◆ What you are asked to do ◆
Look below for the line with "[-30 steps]" and the line with "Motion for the". Copy exactly those two lines and every line between, but not the pictures.

##########

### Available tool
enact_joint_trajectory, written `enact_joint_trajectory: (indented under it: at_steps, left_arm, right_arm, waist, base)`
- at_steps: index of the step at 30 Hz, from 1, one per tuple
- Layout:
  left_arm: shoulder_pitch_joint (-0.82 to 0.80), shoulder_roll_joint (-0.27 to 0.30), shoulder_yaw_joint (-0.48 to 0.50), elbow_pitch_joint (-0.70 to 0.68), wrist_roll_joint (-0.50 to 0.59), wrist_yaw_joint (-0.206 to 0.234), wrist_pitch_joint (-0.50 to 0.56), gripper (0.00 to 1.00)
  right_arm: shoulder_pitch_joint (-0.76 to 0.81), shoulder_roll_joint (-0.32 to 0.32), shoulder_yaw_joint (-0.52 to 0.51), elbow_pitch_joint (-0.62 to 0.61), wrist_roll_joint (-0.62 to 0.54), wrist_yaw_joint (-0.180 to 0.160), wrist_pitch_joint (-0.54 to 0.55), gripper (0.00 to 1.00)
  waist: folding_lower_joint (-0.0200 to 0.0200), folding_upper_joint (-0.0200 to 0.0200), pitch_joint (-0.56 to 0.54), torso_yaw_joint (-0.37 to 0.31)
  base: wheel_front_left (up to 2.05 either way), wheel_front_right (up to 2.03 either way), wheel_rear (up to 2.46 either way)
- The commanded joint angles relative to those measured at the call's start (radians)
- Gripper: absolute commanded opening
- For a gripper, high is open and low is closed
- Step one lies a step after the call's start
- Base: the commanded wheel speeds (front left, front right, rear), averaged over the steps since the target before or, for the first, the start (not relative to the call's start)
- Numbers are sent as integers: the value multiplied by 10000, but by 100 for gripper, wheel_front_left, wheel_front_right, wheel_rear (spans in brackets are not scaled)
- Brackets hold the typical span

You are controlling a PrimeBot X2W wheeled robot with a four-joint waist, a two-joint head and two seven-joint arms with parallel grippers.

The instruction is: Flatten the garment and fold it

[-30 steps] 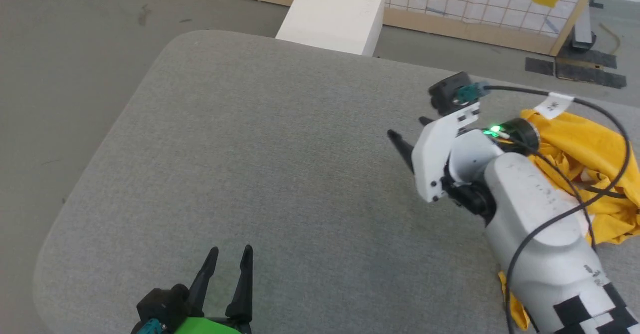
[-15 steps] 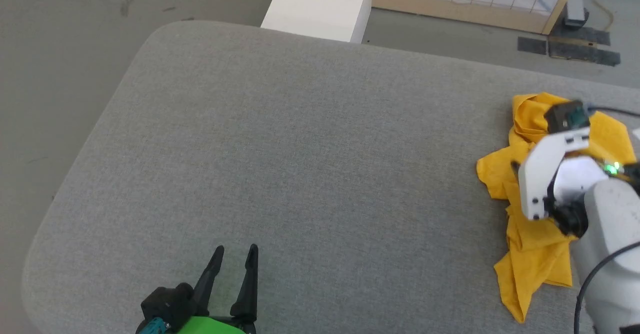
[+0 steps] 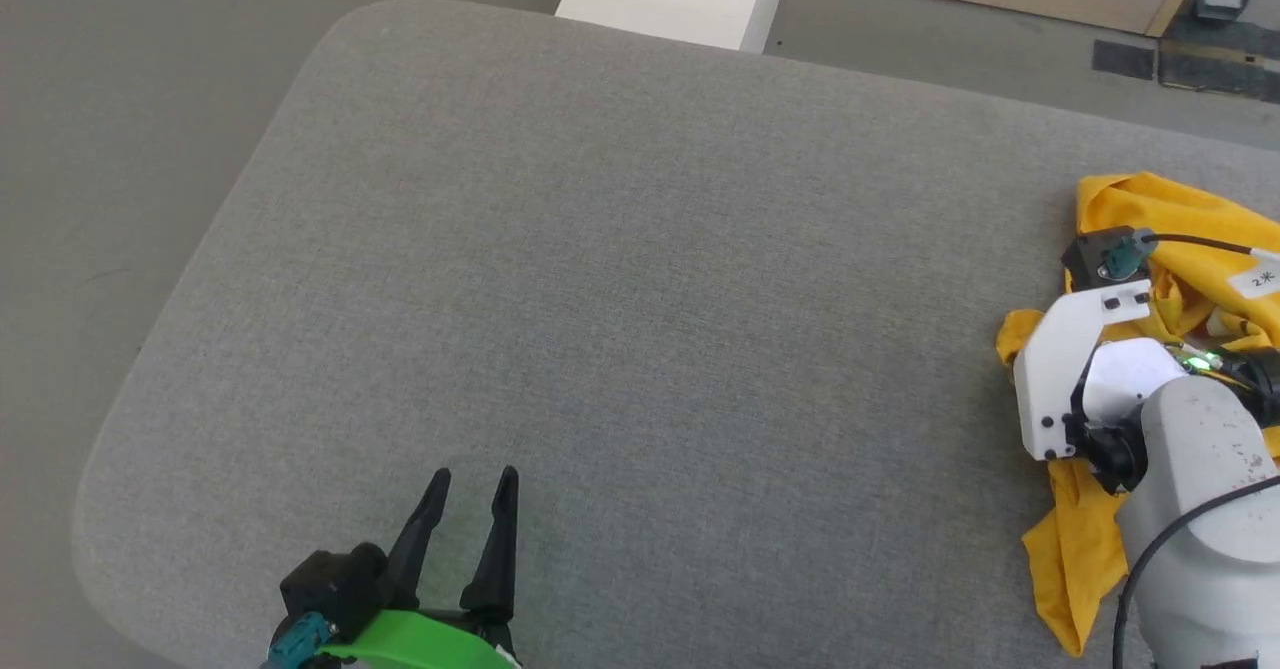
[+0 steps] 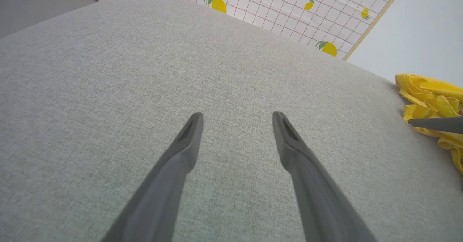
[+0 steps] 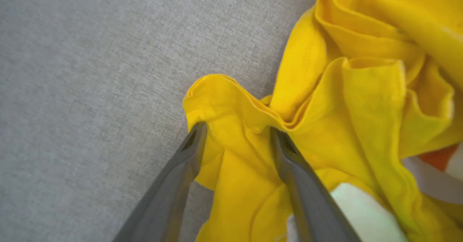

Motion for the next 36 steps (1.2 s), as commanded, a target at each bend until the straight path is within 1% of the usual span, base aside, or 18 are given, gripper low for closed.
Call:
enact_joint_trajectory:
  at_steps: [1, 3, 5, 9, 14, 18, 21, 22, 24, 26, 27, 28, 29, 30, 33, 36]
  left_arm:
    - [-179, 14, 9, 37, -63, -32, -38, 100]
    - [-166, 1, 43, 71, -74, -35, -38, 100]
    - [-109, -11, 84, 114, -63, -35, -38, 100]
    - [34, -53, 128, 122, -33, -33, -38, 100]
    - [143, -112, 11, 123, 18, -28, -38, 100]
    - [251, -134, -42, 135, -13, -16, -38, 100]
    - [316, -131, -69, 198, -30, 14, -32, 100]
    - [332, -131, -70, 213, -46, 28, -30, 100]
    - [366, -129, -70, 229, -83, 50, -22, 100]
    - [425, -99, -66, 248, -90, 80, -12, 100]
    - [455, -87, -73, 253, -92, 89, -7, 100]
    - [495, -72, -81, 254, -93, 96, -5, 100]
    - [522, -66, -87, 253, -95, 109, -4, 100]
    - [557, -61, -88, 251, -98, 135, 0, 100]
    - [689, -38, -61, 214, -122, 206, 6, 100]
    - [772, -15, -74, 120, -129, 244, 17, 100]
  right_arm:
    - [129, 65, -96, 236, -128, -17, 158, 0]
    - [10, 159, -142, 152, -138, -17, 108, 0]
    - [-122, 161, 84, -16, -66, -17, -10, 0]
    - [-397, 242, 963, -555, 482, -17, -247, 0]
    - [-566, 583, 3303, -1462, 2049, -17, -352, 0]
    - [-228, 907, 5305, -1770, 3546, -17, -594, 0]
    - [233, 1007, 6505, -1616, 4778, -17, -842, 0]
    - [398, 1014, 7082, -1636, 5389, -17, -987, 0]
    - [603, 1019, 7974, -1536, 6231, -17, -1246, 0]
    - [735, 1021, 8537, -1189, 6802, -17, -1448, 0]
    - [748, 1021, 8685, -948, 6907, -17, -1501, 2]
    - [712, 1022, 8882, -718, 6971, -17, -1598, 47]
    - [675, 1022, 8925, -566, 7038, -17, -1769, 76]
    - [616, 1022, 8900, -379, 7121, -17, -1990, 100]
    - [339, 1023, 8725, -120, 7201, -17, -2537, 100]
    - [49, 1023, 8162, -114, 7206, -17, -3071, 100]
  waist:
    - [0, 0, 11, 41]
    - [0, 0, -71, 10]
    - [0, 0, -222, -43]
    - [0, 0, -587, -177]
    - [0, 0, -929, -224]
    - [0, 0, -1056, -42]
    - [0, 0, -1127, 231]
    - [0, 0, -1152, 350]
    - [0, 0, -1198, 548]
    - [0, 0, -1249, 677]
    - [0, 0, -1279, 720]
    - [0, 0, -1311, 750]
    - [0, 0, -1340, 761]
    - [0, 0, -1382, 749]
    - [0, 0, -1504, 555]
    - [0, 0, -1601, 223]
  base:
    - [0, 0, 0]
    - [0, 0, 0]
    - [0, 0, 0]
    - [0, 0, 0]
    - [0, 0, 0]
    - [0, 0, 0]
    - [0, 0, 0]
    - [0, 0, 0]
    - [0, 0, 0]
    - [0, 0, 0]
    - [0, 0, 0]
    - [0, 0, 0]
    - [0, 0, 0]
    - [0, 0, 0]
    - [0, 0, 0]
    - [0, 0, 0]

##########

◆ Response for this exercise ◆
[-30 steps] 
[-15 steps] 
[+0 steps] 
[+0 steps] 
[+0 steps] 

Motion for the next 36 steps (1.2 s), as commanded, a target at each bend until the straight path is within 1% of the usual span, base aside, or 18 are given, gripper low for closed.

This exercise requires no further work.